We defined productivity loss due to presenteeism as “presenteeism loss” and evaluated the loss using the Quantity and Quality (QQ) method.35 The evaluation using this method was performed through the following steps. First, we asked whether participants had any health problems or conditions during their work in the past month. If the answer was “no,” the presenteeism loss was set to zero. If the answer was “yes,” we asked the participants to identify their health problems from a list of 14 conditions and to select the one condition that most affected their work. If the conditions did not affect their work, the presenteeism loss was also set to 0. The 14 conditions were as follows: (1) troubled by allergies (e.g. hay fever); (2) skin diseases/itchiness (e.g. eczema, atopic dermatitis); (3) disorders caused by infections (e.g. cold, influenza, gastroenteritis); (4) gastrointestinal disorders (e.g. recurrent diarrhea, constipation); (5) pain in arm and leg joints or lack of mobility (e.g. arthritis); (6) back pain; (7) painful neck or stiff shoulder; (8) headaches (e.g. migraine, chronic headache); (9) tooth trouble (e.g. toothache); (10) mental health problems (e.g. depression, anxiety); (11) insomnia, insufficient sleep; (12) a sense of weariness or fatigue; (13) eye problems (e.g. loss of vision, eyestrain, dry eye, glaucoma); and (14) other.

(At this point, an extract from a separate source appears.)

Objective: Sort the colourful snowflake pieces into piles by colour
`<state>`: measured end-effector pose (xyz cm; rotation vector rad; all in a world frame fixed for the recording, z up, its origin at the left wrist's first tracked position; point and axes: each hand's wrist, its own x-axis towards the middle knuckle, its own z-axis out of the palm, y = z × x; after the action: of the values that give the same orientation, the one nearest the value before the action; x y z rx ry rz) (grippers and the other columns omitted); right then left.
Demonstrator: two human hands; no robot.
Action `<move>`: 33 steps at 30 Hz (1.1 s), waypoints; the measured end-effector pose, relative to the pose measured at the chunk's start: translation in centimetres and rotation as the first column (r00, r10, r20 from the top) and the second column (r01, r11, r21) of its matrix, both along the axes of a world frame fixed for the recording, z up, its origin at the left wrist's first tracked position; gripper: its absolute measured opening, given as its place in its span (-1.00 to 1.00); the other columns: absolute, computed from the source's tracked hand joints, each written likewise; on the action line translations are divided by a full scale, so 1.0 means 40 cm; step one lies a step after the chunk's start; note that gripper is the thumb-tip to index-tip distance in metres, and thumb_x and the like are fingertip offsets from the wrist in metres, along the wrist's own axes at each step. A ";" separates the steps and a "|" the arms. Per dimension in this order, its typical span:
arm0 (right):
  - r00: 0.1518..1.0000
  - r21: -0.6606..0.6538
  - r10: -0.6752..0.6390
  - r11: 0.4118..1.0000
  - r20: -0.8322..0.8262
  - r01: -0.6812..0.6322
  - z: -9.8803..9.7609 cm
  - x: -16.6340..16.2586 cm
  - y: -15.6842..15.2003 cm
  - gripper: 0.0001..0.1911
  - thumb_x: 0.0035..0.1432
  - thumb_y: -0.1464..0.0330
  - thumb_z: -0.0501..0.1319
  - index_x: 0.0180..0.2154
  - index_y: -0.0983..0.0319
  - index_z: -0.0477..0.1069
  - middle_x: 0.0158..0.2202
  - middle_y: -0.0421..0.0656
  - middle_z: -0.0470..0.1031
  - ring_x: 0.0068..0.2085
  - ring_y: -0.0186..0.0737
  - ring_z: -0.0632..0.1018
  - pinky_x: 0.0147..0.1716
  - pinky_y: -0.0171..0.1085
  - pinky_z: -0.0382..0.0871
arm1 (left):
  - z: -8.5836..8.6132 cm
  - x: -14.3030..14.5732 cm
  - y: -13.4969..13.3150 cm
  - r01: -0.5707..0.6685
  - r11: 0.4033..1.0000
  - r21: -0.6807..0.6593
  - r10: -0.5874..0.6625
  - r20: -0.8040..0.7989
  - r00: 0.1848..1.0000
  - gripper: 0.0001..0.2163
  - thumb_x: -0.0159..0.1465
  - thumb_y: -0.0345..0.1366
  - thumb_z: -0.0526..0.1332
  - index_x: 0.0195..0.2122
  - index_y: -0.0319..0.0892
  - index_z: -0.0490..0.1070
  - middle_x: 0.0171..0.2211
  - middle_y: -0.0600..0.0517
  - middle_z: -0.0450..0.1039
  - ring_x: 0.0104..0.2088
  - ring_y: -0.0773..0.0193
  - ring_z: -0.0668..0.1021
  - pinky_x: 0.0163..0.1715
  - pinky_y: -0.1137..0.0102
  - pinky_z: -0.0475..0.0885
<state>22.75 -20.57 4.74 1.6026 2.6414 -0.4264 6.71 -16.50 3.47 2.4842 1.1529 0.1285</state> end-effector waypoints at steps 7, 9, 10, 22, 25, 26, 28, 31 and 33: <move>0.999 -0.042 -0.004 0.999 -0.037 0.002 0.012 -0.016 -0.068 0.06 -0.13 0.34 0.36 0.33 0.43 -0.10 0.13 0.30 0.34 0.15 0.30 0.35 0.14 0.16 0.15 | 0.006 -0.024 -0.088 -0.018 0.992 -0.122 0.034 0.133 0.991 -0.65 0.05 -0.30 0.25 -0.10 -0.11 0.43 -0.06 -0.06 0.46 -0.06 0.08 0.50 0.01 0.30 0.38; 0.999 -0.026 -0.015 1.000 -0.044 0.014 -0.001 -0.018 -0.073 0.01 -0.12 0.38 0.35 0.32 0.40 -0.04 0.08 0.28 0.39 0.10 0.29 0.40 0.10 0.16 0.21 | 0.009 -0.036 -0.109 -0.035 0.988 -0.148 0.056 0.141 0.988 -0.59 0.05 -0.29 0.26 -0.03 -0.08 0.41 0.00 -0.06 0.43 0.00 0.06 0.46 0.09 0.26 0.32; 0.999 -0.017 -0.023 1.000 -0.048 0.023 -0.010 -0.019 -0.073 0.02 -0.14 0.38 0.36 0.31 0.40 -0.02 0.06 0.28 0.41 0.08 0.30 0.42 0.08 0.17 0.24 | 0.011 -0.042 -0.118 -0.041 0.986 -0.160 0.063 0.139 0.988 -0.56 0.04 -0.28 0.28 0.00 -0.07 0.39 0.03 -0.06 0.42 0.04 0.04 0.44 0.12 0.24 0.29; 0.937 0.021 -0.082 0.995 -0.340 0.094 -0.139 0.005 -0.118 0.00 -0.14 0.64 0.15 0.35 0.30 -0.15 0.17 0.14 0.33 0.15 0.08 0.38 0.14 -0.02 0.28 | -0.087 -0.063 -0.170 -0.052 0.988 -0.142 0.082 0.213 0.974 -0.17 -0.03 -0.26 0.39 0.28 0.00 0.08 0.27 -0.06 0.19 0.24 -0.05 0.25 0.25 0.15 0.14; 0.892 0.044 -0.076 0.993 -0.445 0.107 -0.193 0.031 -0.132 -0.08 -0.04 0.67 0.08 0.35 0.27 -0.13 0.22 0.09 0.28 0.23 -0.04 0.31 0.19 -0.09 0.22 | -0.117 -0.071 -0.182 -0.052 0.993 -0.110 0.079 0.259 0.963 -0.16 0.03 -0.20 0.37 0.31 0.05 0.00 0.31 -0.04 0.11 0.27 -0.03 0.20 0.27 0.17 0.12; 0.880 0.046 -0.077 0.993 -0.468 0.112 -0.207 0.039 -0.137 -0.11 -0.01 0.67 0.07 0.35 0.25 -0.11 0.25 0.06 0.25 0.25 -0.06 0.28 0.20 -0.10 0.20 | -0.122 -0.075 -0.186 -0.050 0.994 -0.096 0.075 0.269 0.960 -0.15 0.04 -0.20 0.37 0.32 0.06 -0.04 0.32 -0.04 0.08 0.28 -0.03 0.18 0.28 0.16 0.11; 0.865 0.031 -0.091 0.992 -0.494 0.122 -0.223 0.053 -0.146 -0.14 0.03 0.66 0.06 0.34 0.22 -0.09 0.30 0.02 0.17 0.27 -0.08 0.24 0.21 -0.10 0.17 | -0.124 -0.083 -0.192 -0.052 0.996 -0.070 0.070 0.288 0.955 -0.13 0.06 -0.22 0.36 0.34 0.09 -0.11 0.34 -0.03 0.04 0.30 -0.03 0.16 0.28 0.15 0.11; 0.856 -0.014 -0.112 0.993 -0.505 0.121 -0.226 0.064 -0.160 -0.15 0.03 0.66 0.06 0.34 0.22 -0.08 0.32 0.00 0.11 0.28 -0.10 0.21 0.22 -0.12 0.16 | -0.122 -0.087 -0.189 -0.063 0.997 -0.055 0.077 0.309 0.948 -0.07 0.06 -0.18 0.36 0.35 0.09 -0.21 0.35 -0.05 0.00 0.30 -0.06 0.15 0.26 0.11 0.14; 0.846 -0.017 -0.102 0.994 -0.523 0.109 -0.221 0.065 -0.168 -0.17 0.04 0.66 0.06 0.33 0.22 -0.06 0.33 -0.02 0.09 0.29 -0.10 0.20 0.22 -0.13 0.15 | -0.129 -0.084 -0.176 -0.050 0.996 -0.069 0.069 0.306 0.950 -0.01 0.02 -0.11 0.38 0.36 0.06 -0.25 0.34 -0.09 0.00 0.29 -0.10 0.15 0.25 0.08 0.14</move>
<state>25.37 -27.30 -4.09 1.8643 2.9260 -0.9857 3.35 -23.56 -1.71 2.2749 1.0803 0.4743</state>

Second, we asked participants to describe the quantity and quality of the work when they had the identified problem compared with those when they had no problems. The answers were scored from 0 (unable to work at all) to 10 (normal). Finally, presenteeism loss was calculated using the following equation:
Presenteeism loss = 100 – Quantity (range: 0–10) × Quality (range: 0–10)
In our previous study,15 the top 10% with a presenteeism loss score of 51 or higher, was defined as high presenteeism loss, and the top 20%, with a score of 36 or higher, was defined as moderate presenteeism loss, but similar results were obtained with these two indicators. Therefore, only 36 or higher was defined as presenteeism loss in this study.
Participant characteristics were summarized using means and standard deviations (SDs) for continuous variables and percentages for categorical variables. The presenteeism loss was calculated in each treatment control group compared with that of the normal group, and was also calculated for each therapy type compared with that of the normal group. Furthermore, the presenteeism loss in each treatment control group of combination therapy was also calculated. We performed logistic regression analysis with each treatment control group, number of anti-diabetic drugs, and each treatment control group of combination therapy as the independent variable, and presenteeism loss using the QQ method, that is, 36 or higher as the dependent variable. For all analyses, the normal group was the reference category, and age, sex, company, and occupation were adjusted. Adjusted odds ratios (aORs) and corresponding 95% confidence intervals (CIs) were calculated. In all analysis, p-values <0.05 were considered statistically significant. All analyses were performed using STATA Version 16 (StataCorp LLC, College Station, TX).